Return all the lines below in which the string "Should" appears.

== Records for processing

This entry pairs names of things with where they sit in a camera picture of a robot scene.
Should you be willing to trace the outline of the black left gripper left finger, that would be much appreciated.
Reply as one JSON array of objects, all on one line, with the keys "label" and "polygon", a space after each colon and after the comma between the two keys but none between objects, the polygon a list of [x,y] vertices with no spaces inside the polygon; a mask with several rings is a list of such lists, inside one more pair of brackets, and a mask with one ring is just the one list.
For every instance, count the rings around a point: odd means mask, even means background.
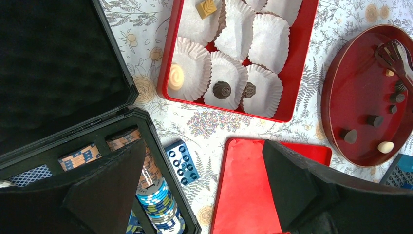
[{"label": "black left gripper left finger", "polygon": [[144,141],[26,187],[0,191],[3,234],[123,234],[145,152]]}]

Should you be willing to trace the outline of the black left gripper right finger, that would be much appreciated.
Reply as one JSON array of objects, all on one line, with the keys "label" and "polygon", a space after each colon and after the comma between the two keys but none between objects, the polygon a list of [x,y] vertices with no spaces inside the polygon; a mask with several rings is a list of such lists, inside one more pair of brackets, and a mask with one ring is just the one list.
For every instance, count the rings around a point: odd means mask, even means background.
[{"label": "black left gripper right finger", "polygon": [[266,140],[263,159],[282,231],[410,234],[411,190],[369,182]]}]

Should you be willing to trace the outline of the silver tweezers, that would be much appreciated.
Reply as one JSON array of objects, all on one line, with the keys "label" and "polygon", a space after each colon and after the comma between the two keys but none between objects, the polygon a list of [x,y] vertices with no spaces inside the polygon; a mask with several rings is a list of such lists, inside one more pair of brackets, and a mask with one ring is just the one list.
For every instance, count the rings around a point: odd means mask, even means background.
[{"label": "silver tweezers", "polygon": [[380,45],[374,52],[378,63],[393,71],[402,80],[404,87],[413,92],[413,63],[410,52],[397,39]]}]

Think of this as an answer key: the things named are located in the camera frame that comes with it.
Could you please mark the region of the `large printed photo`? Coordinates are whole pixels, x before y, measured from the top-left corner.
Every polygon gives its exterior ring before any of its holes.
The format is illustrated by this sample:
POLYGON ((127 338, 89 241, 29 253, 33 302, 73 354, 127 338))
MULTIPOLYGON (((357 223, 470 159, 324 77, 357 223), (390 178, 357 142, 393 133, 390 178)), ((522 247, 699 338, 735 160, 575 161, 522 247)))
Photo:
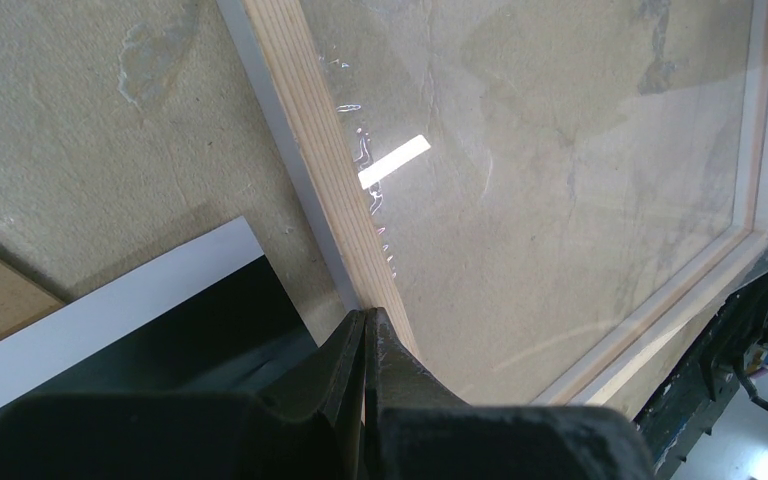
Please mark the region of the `large printed photo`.
POLYGON ((0 340, 0 411, 31 393, 257 387, 313 349, 238 218, 0 340))

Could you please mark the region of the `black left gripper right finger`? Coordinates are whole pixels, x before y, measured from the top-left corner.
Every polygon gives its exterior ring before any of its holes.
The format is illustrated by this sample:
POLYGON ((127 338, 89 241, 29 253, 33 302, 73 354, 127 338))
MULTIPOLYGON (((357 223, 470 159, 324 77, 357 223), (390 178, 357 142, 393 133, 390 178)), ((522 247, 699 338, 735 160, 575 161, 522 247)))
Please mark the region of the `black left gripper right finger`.
POLYGON ((472 406, 365 313, 365 463, 373 479, 652 479, 651 454, 619 412, 472 406))

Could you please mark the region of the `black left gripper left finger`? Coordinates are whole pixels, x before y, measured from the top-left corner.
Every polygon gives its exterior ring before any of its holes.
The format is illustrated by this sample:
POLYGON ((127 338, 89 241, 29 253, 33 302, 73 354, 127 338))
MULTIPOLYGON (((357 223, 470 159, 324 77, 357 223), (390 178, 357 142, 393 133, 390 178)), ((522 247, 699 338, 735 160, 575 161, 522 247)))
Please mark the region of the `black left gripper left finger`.
POLYGON ((261 394, 64 394, 0 418, 0 479, 345 479, 356 474, 366 316, 261 394))

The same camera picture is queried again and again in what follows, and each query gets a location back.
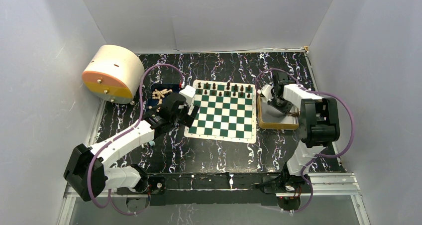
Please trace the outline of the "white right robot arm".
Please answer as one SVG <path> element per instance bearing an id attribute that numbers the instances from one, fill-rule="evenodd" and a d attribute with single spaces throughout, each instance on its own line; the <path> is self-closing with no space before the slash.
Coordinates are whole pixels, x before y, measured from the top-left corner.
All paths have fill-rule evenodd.
<path id="1" fill-rule="evenodd" d="M 281 188 L 293 192 L 305 184 L 309 166 L 329 144 L 339 139 L 337 102 L 322 97 L 295 83 L 286 72 L 273 74 L 269 105 L 287 114 L 292 107 L 299 111 L 299 143 L 280 175 Z"/>

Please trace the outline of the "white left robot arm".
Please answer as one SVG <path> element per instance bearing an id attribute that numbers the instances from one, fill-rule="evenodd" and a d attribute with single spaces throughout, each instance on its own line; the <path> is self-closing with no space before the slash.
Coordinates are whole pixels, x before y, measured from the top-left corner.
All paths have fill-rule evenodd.
<path id="1" fill-rule="evenodd" d="M 144 193 L 149 175 L 138 165 L 113 168 L 114 162 L 134 149 L 167 134 L 175 125 L 191 127 L 199 106 L 192 105 L 195 89 L 187 86 L 171 93 L 162 104 L 147 111 L 142 118 L 120 133 L 89 147 L 77 145 L 70 156 L 64 179 L 83 201 L 93 201 L 108 189 L 130 188 Z"/>

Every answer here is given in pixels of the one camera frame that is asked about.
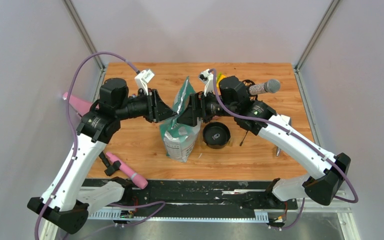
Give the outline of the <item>green dog food bag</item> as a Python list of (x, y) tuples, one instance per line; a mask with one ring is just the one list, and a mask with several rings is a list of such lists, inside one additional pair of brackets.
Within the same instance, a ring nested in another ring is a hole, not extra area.
[(187, 162), (201, 129), (199, 124), (191, 127), (177, 123), (178, 117), (187, 107), (189, 96), (194, 93), (195, 90), (190, 83), (189, 77), (187, 77), (177, 92), (172, 105), (172, 109), (177, 113), (177, 116), (165, 120), (159, 126), (166, 155), (181, 163)]

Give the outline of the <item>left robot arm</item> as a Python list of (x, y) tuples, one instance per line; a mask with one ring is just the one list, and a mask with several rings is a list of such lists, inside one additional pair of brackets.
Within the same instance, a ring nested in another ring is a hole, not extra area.
[(40, 197), (32, 197), (27, 207), (73, 235), (103, 207), (116, 202), (129, 206), (133, 201), (132, 185), (119, 177), (81, 193), (90, 168), (121, 128), (122, 120), (143, 117), (149, 123), (159, 123), (176, 115), (156, 89), (139, 90), (137, 96), (130, 96), (124, 79), (107, 80), (99, 89), (99, 99), (74, 131), (73, 146), (54, 181)]

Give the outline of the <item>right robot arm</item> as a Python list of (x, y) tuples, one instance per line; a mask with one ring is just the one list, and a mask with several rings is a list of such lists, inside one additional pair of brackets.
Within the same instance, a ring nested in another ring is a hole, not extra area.
[(179, 115), (180, 124), (194, 127), (198, 121), (213, 117), (233, 117), (236, 124), (252, 134), (275, 144), (296, 160), (307, 173), (290, 179), (274, 179), (265, 195), (266, 204), (278, 209), (290, 199), (310, 198), (328, 206), (337, 197), (342, 183), (349, 183), (347, 171), (351, 159), (345, 153), (334, 154), (308, 140), (273, 108), (255, 97), (262, 94), (262, 84), (223, 78), (219, 93), (201, 91), (191, 94), (186, 109)]

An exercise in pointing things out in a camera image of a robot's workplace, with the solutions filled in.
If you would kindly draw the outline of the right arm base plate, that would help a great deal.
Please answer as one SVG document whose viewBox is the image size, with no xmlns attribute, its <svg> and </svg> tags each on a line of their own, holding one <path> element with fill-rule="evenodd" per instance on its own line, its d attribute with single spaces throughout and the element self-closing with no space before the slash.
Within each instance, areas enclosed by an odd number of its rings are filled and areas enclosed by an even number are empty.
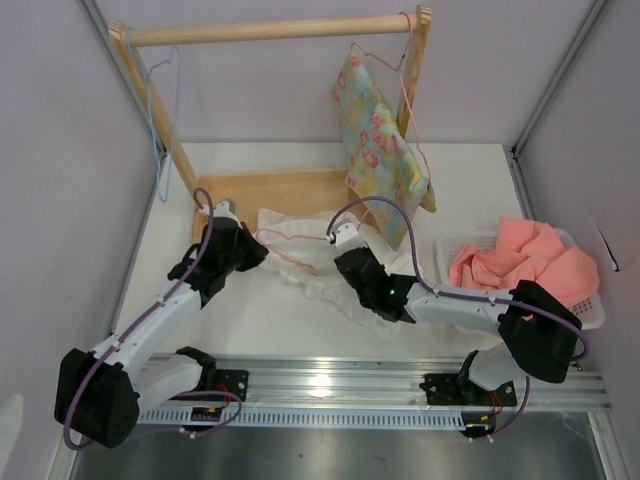
<svg viewBox="0 0 640 480">
<path fill-rule="evenodd" d="M 428 373 L 424 375 L 419 388 L 425 392 L 427 404 L 431 406 L 515 407 L 517 405 L 512 382 L 489 391 L 458 373 Z"/>
</svg>

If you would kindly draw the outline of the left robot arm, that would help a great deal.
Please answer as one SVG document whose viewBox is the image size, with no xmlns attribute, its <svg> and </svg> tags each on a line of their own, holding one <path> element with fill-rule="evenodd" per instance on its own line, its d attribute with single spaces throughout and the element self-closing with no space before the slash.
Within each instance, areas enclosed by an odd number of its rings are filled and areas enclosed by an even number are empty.
<svg viewBox="0 0 640 480">
<path fill-rule="evenodd" d="M 241 395 L 217 383 L 211 355 L 183 347 L 163 361 L 153 356 L 224 288 L 229 275 L 259 266 L 267 255 L 244 223 L 212 220 L 200 243 L 171 269 L 157 299 L 128 327 L 88 351 L 70 350 L 60 363 L 54 406 L 66 447 L 117 447 L 141 414 L 172 399 L 213 397 L 241 404 Z"/>
</svg>

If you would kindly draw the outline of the white pleated skirt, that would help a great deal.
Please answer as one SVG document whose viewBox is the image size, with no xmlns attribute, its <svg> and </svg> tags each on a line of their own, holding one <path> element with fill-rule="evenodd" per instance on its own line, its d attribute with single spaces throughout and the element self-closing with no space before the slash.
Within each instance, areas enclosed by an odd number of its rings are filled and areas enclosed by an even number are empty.
<svg viewBox="0 0 640 480">
<path fill-rule="evenodd" d="M 339 274 L 336 250 L 325 236 L 332 217 L 331 211 L 288 216 L 261 209 L 254 238 L 268 249 L 268 255 L 259 268 L 302 287 L 308 298 L 333 305 L 345 319 L 381 338 L 395 335 L 400 326 L 362 307 L 356 291 Z"/>
</svg>

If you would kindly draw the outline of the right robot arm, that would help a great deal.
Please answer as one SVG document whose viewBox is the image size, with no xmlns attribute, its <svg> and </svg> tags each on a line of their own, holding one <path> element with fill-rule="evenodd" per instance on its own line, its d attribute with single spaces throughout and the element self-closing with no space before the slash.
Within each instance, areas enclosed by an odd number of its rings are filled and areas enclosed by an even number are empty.
<svg viewBox="0 0 640 480">
<path fill-rule="evenodd" d="M 423 286 L 415 275 L 390 274 L 368 247 L 334 259 L 360 304 L 397 323 L 448 323 L 494 335 L 500 342 L 467 355 L 456 378 L 458 395 L 479 403 L 506 383 L 528 377 L 565 381 L 582 325 L 538 284 L 521 281 L 495 299 L 460 289 Z"/>
</svg>

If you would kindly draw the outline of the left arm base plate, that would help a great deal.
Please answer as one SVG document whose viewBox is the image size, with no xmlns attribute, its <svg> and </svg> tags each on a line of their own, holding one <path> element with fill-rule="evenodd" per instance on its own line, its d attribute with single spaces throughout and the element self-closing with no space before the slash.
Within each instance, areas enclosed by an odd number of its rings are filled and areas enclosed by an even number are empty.
<svg viewBox="0 0 640 480">
<path fill-rule="evenodd" d="M 176 396 L 180 400 L 202 400 L 213 402 L 233 401 L 233 398 L 222 395 L 230 392 L 241 401 L 246 399 L 250 373 L 247 370 L 217 369 L 204 372 L 197 386 L 188 395 Z"/>
</svg>

====

[Result of the exercise]:
Should you be willing to trace the outline of the black left gripper left finger, that would be much appreciated.
Should you be willing to trace the outline of the black left gripper right finger, that would be much appreciated.
Should you be willing to trace the outline of the silver tweezers, that would be much appreciated.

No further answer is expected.